▶ _ABOUT THIS TASK_
Your answer must be the full listing, word for word, with no images in it.

▶ _GIVEN DATA_
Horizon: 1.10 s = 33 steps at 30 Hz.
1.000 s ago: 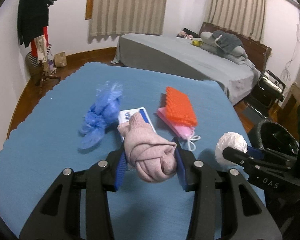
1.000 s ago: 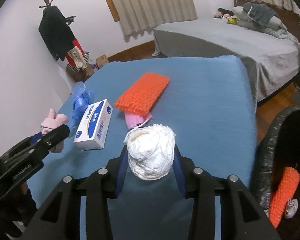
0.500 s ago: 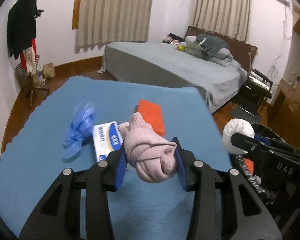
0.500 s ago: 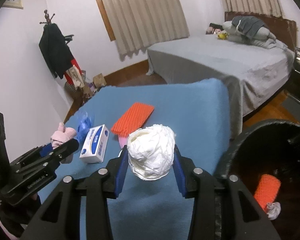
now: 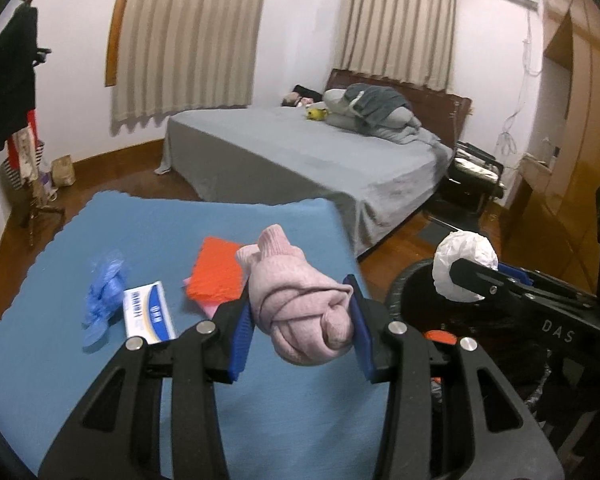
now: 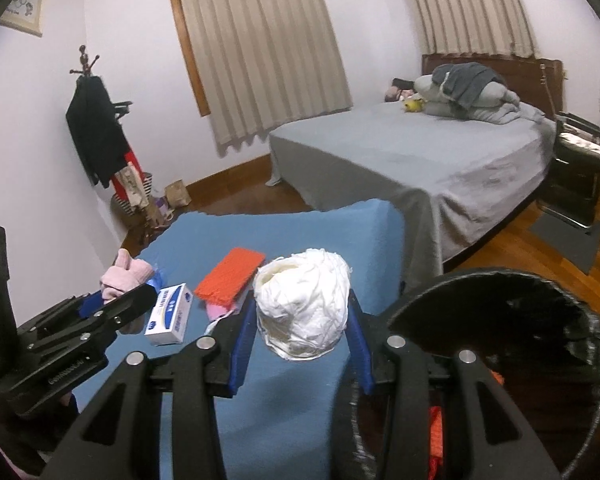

▶ _ANSWER SECTION_
Horizon: 1.10 s = 33 steps at 30 Hz.
1.000 s ago: 
1.000 s ago: 
0.500 s ago: 
0.500 s ago: 
now: 
now: 

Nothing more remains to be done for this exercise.